Schwere Weichteilverletzungen führen selten innerhalb von 24 h zur Amputationsnotwendigkeit, da moderne chirurgische Rekonstruktionsverfahren technisch nahezu immer einen anfänglichen Erhalt der Extremität gestatten. Sollten allerdings subtotale oder totale Amputationen aufgrund der Schwere der Verletzung eine chirurgische Amputation erzwingen, spricht man von einer primären traumatischen Amputation. Score-Systeme wie der Mangled Extremity Severity Score (MESS) und der Limb Salvage Index (LSI) bieten Unterstützung bei der Entscheidung über die Notwendigkeit einer Amputation [3]. Hierbei finden nicht nur die Verletzungen an der Extremität Berücksichtigung, sondern auch das Patientenalter und der durch das Trauma bedingte Schock [4, 5]. Die Anwendung der Score-Systeme erbringt im klinischen Alltag allerdings keine Vorteile, da eine prognostische Abschätzung der Funktionalität nach Extremitätenerhalt bzw. eine spätere Amputationsnotwendigkeit nicht hinreichend abgeschätzt wird [3]. Insbesondere Nervenschäden und Gefäßschäden sind im individuellen Fall von entscheidender Bedeutung für den Verlauf. Die letztendliche Entscheidung für oder gegen die Amputation muss anhand klinischer Erfahrungen gestellt werden [6, 7].
Sekundäre Amputationen erfolgen innerhalb von Tagen bis wenigen Wochen aufgrund großer Weichteildefekte, Infektionen oder Gefäß-Nerven-Verletzungen. Beim Erfordernis notwendiger Amputationen aufgrund eingetretener Komplikationen im Behandlungsverlauf, werden diese ab der 6. Woche nach dem Verletzungsereignis als tertiäre Amputationen bezeichnet. Quartäre Amputationen werden nach Monaten oder Jahren aufgrund von Osteomyelitis, Funktionseinbußen oder chronischen Schmerzen notwendig [8].
Oberschenkelamputation
Transfemorale Amputationen durch die Diaphyse werden als Oberschenkelamputationen bezeichnet und sind indiziert, wenn eine Knieexartikulation oder eine transkondyläre Amputation nicht möglich ist. Aufgrund besserer Behandlungsmöglichkeiten der Amputationsursachen ist von 2005–2015 die Oberschenkelamputationsrate von 26,8 % auf 17,3 % der Majoramputationen gefallen [1].
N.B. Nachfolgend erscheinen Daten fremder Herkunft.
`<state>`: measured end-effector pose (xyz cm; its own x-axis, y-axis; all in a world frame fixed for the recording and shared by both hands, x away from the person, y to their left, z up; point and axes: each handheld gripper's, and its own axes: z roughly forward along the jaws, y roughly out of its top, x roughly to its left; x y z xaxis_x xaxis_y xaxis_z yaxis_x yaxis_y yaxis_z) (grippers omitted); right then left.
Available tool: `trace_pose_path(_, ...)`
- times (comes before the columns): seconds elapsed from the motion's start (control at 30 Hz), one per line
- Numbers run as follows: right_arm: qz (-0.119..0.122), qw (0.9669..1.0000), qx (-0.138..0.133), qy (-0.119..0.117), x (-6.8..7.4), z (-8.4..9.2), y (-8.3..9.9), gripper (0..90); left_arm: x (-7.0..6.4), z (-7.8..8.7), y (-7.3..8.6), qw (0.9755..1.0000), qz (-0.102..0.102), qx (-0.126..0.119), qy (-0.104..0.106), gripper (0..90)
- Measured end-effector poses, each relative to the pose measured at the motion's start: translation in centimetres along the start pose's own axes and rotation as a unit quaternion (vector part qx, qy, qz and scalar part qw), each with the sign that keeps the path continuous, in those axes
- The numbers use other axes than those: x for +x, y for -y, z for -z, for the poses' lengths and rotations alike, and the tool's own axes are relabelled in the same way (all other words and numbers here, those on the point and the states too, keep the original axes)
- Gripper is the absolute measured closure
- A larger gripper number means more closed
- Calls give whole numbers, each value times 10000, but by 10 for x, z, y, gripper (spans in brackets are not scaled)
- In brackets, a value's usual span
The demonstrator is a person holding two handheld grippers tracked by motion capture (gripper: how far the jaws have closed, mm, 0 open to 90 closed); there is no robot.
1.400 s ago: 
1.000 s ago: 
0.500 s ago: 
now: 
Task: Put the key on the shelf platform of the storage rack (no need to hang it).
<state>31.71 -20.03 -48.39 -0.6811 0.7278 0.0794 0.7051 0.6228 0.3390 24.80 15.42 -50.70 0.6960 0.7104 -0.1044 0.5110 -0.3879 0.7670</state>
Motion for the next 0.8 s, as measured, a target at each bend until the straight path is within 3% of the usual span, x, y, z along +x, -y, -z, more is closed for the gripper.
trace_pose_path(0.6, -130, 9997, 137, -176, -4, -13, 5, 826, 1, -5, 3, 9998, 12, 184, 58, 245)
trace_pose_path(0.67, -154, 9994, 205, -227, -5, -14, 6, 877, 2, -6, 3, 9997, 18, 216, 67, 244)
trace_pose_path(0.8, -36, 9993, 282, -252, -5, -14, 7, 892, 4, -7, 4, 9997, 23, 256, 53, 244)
Der knöcherne Stumpf wird mit einem myokutanen Weichteillappen bedeckt. Bei der Myodese, auch als Myopexie bezeichnet, werden die Muskeln direkt an den Knochen fixiert, meist durch transossäre Nähte oder kräftige Periostnähte. Bei der Myoplastie werden die Muskeln miteinander über dem knöchernen Stumpfende vernäht. Die Kombination aus beiden Techniken gewährleistet eine stabile und gut gepolsterte distale Stumpfregion. Wichtig ist es, die Muskelspannung aufrechtzuerhalten, was die Prothesenkontrolle und -nutzung optimiert sowie das Risiko von Muskelatrophie verringert. Durch die Myopexie, das chirurgische Fixieren der Muskulatur am Knochen, wird zudem eine Dislokation bei Eigenbewegung der Muskulatur verhindert.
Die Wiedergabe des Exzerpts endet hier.